アルバイト採用からの、不思議な体験
苦楽園を散策中、おしゃれなパン屋さんの隣にアルバイト募集のポスターが目に止まりました。
地下1階で時給が47年前で、なんと700円です。
店の名前は砂時計。営業は17時からで、中の様子は伺い知れません。
スナックだと嫌だな、とその日の夜、客としてお店に行くと、そこはフランス料理のお店でした。
かっぷくのいい、鼻ひげをはやしたご主人がシェフで、目がぱっちりとした優しそうな奥様がカウンターとテーブル席の接客を担当。
私はカウンター席で食事をして、スナックでなくて良かったー、と安心してその翌日に電話をして面接、採用となりました。
仕事は奥様のお手伝いでテーブルにおつきのお客様に料理をお持ちしたり、皿を洗ったり、カウンター席のお客様に向かって、奥様と一緒に立っての接客でした。
休憩ではシェフのまかない料理を頂ける特典付きです。
このご夫婦のおかげで、私は知る人ぞ知る砂時計や、あしやのハイレベルな食感覚を味わい、それはとても希少な体験でした。
と言うのは、お二人は、私が来たことをとても喜んで下さり、定休日のお昼に食事に誘って下さいました。
そこがあしやだったと思うのですが、連れて来られたのはバリバリのフランス料理店でした。
顔なじみのシェフに注文をするオーナー。
もはやこのような場所にいるのが場違いではないかと思う程、私は席に着く前からすごくガチガチに緊張していました。
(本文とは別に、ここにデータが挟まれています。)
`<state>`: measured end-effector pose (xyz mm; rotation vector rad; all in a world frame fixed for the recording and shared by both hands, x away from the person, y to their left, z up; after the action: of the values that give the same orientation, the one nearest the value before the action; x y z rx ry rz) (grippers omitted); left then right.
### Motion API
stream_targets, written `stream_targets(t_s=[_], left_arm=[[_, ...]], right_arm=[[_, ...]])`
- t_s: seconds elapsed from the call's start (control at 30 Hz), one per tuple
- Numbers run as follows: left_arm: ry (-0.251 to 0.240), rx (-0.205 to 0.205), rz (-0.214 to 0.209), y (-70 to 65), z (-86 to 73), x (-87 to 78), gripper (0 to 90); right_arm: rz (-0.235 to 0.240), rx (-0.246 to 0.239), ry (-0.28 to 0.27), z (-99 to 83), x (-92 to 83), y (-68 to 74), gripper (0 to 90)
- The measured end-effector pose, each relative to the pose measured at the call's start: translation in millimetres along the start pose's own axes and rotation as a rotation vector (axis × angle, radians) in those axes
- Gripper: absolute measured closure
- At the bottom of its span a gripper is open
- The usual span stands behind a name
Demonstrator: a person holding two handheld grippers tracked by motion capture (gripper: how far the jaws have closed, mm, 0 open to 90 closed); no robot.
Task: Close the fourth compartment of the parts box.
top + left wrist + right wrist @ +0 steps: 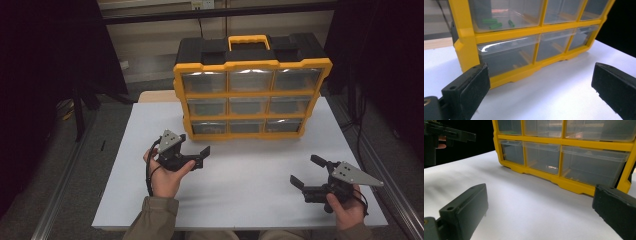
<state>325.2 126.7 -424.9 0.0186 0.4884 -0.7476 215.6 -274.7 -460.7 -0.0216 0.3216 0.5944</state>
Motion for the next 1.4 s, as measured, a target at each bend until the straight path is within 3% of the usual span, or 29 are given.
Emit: stream_targets(t_s=[0.07,0.13,0.47,1.4], left_arm=[[-0.003,0.012,-0.001,1.6,-1.6,-1.7,1.2],[-0.013,-0.008,-0.007,1.1,-3.1,-3.0,1.1],[-0.013,0.019,-0.013,7.0,-13.3,-12.2,1.1],[-0.041,0.001,-0.014,24.7,-32.2,-37.1,1.6]], right_arm=[[-0.002,-0.003,-0.001,-0.1,0.2,-0.4,0.1],[0.0,-0.003,0.003,-0.4,0.3,-0.3,0.2],[-0.002,-0.005,0.001,-0.3,-0.1,-0.5,0.1],[0.006,-0.001,0.005,-0.5,0.9,0.7,0.1]])
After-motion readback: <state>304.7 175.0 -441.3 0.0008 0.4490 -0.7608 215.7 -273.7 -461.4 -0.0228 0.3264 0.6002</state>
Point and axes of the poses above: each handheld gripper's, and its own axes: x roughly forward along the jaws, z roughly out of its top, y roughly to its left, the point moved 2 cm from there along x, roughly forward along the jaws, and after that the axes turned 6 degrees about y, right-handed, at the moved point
正直に、すごく緊張しています!と言って笑ってもらえば、少しはガチガチになっている自分の身体とバクバクの心臓もほぐれたのでしょうが、
口数も少なく、これが『ザ、フランス料理店』なのだとキョロキョロと目を動かし、見回していた記憶があります。
美食家がお昼から集まるこの高級レストランで何を頂いたか全く覚えていないのですが、覚えているのはパンを置く皿がなく、テーブルクロスに固めのパンを直に置いて食べるマナーと、熱々~と感じる料理がない、そこが日本料理とは違う、
これがフォークとナイフを使い、チーズとワインが好きなフランス人の特別メニューなんだと、わからないけどそう思いました。
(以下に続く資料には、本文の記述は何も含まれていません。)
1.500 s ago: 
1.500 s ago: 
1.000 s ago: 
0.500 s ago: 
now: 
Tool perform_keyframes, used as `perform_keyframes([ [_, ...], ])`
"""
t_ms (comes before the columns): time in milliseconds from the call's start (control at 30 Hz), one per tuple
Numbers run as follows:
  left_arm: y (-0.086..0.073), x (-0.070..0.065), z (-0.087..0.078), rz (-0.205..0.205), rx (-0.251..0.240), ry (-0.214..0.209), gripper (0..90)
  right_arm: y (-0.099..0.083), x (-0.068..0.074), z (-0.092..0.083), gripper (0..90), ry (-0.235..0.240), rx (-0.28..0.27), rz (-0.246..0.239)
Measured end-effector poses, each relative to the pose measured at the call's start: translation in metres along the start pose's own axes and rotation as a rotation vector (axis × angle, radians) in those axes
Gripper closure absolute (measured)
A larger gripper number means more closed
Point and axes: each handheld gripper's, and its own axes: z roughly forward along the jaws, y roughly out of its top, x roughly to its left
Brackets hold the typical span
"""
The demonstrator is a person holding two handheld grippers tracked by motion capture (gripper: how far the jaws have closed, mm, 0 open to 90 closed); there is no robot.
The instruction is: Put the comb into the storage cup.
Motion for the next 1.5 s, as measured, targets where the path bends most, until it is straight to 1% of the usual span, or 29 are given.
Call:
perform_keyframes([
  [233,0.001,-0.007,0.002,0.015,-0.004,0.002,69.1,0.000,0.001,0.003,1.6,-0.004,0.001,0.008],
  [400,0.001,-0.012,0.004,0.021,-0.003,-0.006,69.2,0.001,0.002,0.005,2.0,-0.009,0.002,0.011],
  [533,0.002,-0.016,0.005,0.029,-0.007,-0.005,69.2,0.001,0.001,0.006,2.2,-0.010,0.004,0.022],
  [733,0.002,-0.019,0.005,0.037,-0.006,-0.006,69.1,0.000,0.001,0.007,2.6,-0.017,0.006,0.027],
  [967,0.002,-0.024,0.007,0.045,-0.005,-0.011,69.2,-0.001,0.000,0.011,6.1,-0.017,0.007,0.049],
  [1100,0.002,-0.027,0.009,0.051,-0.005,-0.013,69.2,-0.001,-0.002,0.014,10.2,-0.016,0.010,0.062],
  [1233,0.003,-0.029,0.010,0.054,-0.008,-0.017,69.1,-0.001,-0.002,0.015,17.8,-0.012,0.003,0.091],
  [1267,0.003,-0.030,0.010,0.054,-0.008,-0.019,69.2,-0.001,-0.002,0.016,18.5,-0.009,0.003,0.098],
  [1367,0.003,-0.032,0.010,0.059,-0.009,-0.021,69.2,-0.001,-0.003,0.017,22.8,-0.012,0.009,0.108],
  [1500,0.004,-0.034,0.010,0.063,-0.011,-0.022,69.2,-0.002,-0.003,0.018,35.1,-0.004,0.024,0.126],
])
もともと絵の具を買うためのアルバイトから、このような所にお誘いして頂けるなんて想像もしていなかったのですから、ラッキーなご縁としか言いようがなく、
授業が終わり、アルバイトに頑張るという忠誠心が芽生え、その中で一皿1000円代から2000円代の人気の料理を提供するシェフのお店に貢献する日々でした。
これ、約半世紀前の物価です。地元では、無理です。
所得の高さが、クオリティの高い店に反映していく、町や市の潤い方の違いってそういうことなのですね。
こうやって絵の具代欲しさから、アルバイトをはじめ発見しだした頃でした。